L’autre soir, entre le début de l’apéro et la fin du repas, La Mère Joie et moi débattions d’une proposition nous ayant été faite en commun.
Il s’agissait d’un projet à la présentation duquel nous étions invitées avec d’autres, à un déjeuner, très prochainement.
Sur Paris.
Non.
Pas sur, mais à Paris.
Elle comme moi avons donc décliné poliment l’invitation, que ce soit pour cause de varice vulvaire ou d’éloignement plus ou moins relatif de la Capitale.
Des invitations à des présentations, des évènements, des déjeuners, dîners, spectacles, avant-premières, signatures, concours, reportages, interviews ou encore plus sympa des rencontres entre blogueurs, j’en ai esquivé malgré moi des dizaines.
Puis ce matin, LMJ fait écho de cet état de fait.
Elle est suivie de près par Aude, qui traite plus particulièrement des rapports qu’elle entretient avec les blogueurs avant et après les avoir rencontrés.
Alors bien sûr, dans ce genre d’interactions qui naissent souvent de nos blogs personnels, il y a à boire et à manger.
Tout n’est pas bon à prendre, mais le seul fait de la curiosité peut valoir prétexte à honorer toutes les invitations possibles.
Sauf dans le cas où l’on habite la province.
Pas la banlieue ou la ville distante d’une heure de train ou d’avion.
NON.
LA PROVINCE, celle qui chante, celle dont on pense qu’elle s’étend entre Bordeaux et Menton de gauche à droite et Lyon et Montpellier de haut en bas.

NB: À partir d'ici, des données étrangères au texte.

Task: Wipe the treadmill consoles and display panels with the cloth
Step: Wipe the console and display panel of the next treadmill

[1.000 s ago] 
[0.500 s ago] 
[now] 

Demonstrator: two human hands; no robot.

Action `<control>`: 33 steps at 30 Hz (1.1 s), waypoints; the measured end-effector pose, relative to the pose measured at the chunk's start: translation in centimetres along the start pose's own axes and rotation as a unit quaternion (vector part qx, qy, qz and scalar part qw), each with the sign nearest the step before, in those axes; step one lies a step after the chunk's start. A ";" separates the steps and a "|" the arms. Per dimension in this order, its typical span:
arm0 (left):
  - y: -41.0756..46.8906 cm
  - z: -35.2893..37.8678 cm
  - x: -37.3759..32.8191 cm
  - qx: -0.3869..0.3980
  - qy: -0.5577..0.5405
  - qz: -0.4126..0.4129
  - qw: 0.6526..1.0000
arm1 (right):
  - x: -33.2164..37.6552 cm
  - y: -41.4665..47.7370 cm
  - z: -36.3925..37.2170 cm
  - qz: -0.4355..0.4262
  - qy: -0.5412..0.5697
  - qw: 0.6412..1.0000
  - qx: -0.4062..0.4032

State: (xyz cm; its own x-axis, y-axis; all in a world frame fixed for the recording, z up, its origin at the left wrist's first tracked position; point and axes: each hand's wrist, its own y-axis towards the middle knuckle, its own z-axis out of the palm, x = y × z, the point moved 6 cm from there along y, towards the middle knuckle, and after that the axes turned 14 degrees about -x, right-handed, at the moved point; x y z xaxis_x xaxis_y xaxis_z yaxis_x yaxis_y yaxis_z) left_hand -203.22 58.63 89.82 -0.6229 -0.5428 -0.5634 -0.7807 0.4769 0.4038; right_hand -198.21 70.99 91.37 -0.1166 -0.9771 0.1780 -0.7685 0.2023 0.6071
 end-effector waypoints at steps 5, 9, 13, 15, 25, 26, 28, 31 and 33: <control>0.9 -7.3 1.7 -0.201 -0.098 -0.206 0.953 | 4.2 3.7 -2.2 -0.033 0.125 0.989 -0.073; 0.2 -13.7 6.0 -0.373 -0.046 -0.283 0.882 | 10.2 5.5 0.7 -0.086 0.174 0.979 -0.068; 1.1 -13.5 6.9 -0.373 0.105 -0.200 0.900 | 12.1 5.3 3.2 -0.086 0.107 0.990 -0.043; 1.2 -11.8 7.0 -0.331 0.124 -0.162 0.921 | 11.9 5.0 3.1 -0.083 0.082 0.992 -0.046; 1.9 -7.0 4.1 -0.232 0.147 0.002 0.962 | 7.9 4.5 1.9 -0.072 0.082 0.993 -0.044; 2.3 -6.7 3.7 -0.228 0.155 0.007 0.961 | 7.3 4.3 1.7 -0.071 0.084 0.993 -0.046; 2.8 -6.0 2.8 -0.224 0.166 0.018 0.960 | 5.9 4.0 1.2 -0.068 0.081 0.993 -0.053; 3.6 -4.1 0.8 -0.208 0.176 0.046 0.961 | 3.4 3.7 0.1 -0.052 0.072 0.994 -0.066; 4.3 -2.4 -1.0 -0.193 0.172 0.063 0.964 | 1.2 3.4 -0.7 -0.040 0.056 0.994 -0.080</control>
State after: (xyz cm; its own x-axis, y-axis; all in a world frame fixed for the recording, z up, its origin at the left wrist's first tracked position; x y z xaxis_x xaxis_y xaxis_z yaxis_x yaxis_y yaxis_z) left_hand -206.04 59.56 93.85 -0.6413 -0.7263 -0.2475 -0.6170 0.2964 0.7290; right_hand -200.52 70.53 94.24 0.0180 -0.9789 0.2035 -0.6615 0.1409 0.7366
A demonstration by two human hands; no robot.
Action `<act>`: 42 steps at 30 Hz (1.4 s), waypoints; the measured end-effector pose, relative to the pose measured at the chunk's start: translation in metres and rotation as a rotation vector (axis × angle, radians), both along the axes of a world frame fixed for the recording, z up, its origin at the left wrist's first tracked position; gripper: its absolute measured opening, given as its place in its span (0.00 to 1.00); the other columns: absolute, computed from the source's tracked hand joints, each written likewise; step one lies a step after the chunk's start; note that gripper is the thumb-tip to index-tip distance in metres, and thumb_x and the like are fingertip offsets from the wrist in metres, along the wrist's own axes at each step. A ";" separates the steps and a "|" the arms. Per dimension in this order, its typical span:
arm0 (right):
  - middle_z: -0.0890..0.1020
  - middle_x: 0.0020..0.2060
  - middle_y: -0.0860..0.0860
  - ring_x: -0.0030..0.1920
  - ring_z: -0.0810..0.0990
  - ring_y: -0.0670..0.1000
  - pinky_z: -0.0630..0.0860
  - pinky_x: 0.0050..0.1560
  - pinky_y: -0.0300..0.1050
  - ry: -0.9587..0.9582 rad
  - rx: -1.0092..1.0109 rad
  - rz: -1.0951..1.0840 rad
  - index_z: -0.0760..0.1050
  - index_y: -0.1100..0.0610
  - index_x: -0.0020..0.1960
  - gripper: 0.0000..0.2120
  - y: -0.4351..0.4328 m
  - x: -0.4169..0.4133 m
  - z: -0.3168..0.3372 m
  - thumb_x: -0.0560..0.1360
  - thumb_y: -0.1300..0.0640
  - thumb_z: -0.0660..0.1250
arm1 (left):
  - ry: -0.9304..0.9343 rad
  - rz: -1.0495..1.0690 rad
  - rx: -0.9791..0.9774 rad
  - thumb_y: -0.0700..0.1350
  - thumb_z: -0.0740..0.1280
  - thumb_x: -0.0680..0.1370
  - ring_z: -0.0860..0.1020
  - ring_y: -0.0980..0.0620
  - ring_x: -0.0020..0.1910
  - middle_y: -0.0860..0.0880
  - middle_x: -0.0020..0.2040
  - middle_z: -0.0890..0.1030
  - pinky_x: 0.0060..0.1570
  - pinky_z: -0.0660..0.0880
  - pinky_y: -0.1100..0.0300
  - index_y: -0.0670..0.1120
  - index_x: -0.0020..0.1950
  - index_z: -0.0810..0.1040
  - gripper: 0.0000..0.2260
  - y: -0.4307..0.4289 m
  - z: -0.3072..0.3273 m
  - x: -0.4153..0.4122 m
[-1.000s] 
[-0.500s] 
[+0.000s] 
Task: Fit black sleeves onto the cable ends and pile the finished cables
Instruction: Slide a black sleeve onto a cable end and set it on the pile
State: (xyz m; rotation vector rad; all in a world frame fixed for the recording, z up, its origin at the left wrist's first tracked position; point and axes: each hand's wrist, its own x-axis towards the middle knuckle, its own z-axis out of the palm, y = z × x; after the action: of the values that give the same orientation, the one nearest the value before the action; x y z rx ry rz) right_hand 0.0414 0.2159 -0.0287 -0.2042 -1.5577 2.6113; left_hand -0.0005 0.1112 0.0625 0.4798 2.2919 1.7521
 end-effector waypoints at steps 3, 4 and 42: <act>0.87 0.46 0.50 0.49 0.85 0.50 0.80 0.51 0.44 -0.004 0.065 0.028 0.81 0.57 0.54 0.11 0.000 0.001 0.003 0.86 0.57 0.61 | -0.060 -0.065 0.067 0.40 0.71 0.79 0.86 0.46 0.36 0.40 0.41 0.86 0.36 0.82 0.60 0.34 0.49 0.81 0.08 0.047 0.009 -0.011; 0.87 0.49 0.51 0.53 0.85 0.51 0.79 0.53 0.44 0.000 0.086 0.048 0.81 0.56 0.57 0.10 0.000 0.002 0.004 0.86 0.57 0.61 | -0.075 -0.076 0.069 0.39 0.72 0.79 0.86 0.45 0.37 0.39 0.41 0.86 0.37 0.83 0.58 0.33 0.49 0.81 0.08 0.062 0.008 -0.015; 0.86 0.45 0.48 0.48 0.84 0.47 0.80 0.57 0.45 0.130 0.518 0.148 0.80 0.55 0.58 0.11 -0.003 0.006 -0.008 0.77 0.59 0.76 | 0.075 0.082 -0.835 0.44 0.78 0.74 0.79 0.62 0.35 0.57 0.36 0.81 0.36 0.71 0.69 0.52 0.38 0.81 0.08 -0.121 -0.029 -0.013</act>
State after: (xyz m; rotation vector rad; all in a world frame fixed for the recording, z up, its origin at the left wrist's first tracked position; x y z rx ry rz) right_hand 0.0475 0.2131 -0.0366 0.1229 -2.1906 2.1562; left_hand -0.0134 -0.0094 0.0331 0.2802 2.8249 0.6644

Celle que les parisiens de souche aiment traiter avec un mauvais accent.
« Ah ouais, t’habites dans le Sud quoi.
-Ah, les cigales… »
Et curieusement, y a que le chants des cigales qui fait chanter.
Parce que dès qu’on annonce la couleur, aussitôt, l’annonceur, le blogueur, le journaliste, le community manager exercent la méthode du coït interrompu, se met sur le dos et feint la mort.
En d’autres termes, certes un peu réducteur, si tu es de la Province, tu ne m’intéresses pas, tu coûtes trop cher et surtout, tu ne vaux rien.
Pourtant, des auteurs, des artistes, des blogueurs, des ménagères, des fonctionnaires, des retraités de talent, libres, agréables, intéressants, inédits, originaux, chez nous, en Province, dans le Sud ou peu importe qui ne soit pas facilement identifiable dans le plan du Métro ou du RER, il en existe.
Alors deux choses, mesdames et messieurs qui organisez de fabuleuses choses, mais que à Paris:
- Paris n’est pas le centre de la France
- Renseignez-vous un tantinet avant d’envoyer vos CP, vos invitations ou vos happenings Faceookiens et twitteriens
On dit qu’Internet rapproche les gens, je me demande si au contraire, il n’est pas le moteur du bulldozzer qui creuse l’abîme entre Paris et la province.